Give the lines again exactly as they appear, beginning at the one with "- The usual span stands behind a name" and ending at the last line of the records.

(Stored data entries)
[Start of section]
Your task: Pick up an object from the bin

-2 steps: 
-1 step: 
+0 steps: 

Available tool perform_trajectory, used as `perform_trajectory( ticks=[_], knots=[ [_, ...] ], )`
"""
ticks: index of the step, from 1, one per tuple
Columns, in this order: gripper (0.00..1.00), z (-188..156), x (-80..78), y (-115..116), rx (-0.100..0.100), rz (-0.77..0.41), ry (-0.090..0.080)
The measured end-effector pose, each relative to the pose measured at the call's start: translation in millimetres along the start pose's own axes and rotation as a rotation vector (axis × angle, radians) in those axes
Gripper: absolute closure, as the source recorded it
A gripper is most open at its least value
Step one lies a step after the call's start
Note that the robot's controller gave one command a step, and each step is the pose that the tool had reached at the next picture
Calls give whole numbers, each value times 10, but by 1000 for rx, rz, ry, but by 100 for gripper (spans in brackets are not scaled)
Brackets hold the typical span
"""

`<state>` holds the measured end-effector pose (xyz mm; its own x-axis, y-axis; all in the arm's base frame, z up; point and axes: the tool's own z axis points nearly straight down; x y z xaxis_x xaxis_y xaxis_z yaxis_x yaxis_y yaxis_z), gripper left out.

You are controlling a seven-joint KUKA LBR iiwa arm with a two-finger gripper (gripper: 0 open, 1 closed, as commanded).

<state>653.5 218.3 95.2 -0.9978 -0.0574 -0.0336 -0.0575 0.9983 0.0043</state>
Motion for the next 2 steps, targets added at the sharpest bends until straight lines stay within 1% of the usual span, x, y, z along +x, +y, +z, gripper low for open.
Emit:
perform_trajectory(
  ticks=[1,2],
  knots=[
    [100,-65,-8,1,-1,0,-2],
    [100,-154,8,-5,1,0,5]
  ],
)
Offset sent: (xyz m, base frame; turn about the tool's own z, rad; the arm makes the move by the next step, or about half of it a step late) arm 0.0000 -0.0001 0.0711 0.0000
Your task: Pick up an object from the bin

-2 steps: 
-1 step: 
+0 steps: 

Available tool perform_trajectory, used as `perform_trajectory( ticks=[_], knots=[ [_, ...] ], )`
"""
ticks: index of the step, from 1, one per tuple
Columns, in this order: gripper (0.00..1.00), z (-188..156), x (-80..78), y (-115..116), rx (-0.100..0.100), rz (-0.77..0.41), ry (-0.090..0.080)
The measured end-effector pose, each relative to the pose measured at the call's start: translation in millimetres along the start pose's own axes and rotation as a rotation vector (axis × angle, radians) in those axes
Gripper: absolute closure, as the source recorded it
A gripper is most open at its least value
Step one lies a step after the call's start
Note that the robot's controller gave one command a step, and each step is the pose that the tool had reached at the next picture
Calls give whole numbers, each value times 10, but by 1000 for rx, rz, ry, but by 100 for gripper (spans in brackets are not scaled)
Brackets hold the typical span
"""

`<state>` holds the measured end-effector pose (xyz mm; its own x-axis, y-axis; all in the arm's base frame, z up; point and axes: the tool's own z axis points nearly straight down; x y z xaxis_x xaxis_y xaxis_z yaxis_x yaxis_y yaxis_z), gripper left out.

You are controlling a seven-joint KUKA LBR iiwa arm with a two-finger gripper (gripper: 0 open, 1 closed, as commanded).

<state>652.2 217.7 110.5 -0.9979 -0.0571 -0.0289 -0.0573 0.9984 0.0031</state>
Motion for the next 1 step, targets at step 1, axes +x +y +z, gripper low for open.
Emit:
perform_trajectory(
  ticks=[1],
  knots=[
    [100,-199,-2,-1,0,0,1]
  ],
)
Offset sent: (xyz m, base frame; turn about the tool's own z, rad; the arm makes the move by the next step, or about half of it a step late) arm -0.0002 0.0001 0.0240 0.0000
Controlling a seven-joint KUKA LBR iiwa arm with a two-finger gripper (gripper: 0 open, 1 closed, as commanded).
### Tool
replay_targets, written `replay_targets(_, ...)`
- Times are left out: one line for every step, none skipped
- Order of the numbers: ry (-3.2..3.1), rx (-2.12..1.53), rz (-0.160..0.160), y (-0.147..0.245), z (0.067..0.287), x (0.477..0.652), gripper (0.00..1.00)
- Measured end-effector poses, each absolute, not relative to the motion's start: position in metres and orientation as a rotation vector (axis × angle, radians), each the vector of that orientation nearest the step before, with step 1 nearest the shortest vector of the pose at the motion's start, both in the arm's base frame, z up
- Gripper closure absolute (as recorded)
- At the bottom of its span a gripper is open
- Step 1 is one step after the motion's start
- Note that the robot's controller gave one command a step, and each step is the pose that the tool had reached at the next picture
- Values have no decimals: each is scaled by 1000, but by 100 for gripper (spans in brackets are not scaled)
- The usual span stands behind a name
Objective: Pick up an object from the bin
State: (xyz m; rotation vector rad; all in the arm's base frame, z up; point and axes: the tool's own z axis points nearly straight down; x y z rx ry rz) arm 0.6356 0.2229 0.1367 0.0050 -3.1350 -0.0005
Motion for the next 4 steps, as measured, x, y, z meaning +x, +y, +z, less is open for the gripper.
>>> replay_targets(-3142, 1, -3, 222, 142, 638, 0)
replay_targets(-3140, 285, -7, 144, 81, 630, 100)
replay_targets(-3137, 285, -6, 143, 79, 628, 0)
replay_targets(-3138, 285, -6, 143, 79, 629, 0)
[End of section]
• Your response:
- The usual span stands behind a name
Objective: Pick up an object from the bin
State: (xyz m; rotation vector rad; all in the arm's base frame, z up; point and axes: the tool's own z axis points nearly straight down; x y z rx ry rz) arm 0.6356 0.2229 0.1367 0.0050 -3.1350 -0.0005
Motion for the next 4 steps, as measured, x, y, z meaning +x, +y, +z, less is open for the gripper.
>>> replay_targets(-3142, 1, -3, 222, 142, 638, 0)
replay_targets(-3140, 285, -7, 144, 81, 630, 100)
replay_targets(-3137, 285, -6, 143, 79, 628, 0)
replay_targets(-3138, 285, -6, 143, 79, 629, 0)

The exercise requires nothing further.